After we turn 30, we all lose muscle and strength at the rate of 1% a year. MYOS Corporation intends to reverse that.

MYOS Corporation focuses on the formulation, acquisition, and distribution of nutritional, nutraceutical, physical performance enhancement, and wellness products that focus solely on maintaining or improving the health and performance of muscle tissue. Currently the company has on the market MYO-T12, a dietary supplement product for optimizing biological activity, which is marketed at retail stores like GNC as MYO-X.

Myostatin is a structurally related regulatory protein produced in our bodies that inhibits muscle differentiation and growth which our bodies needed mainly at the time of embryonic development. MYOS Corp.’s products focus on inhibiting the activity of myostatin.

While the company has products appreciated by those seeking to build muscle mass, the company aims to treat sarcopenia. Sarcopenia is the progressive loss of muscle that comes with aging. If a person has problems with at least three of the following conditions, they probably have this degenerative muscle disease: problems in lifting or carrying three pounds, need assistance walking, have trouble rising from a chair, have difficulty climbing a set of stairs, or tendency to fall in the past six months.

The population of people in the United States of age 65 increased from 35 million in the year 2000 to about 40 million people in 2010, and that is expected to grow to 72.1 million people.
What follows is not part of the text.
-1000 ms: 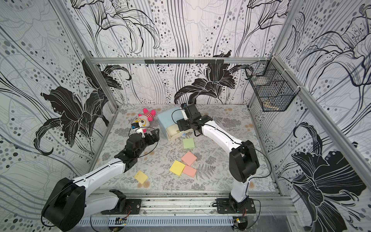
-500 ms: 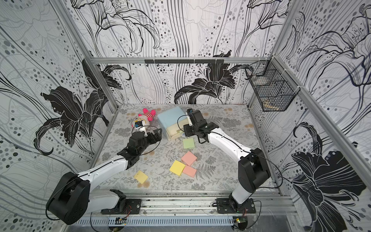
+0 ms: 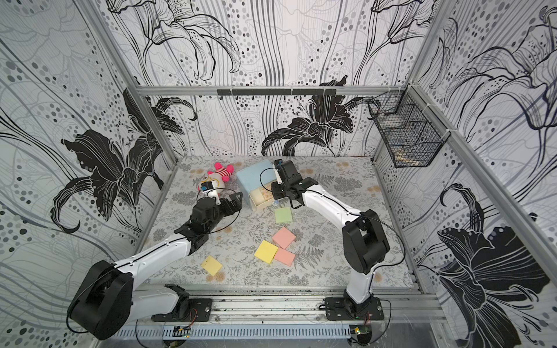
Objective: Please put the sticky notes in the drawer by color
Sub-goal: Place the sticky notes in the drawer, then move the sticky notes to the center of the board.
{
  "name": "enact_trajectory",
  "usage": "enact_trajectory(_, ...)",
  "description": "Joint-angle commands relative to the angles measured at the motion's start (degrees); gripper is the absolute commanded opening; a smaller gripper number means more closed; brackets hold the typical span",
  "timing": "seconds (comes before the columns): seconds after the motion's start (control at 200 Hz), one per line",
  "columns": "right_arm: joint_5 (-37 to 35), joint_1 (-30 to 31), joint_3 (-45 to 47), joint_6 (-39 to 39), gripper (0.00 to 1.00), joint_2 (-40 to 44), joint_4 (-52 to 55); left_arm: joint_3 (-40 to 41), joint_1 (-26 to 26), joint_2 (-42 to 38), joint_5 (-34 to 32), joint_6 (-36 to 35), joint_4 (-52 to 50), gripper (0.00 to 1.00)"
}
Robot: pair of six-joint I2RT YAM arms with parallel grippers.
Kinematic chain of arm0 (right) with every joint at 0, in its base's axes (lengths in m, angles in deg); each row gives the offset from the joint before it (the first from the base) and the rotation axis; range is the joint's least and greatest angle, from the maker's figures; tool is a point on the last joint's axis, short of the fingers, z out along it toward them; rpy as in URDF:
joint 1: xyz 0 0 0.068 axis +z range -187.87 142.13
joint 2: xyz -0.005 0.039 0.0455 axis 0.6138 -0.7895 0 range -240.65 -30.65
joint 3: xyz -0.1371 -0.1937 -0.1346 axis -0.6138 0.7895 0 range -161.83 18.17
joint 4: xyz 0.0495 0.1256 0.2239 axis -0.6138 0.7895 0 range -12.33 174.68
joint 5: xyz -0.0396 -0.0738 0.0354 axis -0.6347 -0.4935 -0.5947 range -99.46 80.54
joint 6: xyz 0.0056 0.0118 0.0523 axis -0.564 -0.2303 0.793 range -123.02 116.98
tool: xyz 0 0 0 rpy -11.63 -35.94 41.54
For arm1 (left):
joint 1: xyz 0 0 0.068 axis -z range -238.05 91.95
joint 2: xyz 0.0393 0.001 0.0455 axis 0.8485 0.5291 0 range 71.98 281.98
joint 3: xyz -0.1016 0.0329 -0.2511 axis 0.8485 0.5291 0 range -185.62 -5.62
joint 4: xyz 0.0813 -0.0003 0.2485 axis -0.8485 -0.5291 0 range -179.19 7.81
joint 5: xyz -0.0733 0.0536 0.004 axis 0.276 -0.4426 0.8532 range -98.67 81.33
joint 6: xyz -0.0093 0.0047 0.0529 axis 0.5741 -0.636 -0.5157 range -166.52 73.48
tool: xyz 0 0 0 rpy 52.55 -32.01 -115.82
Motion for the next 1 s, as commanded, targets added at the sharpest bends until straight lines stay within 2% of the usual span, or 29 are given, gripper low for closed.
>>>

Estimates suggest 45% of that older population suffer from sarcopenia, which amounts to 18 million people, and that number is expected to rise. Of the 1.5 million older people that end up institutionalized into nursing homes and long-term care facilities, about one third were admitted because of their inability to perform the basic activities of daily living. About 1.5% of total healthcare expenditures, or $18.5 billion, are directly attributable to treating sarcopenia. The U.S. spends $26 billion additionally on people over the age of 65 that lose the ability to perform daily activities.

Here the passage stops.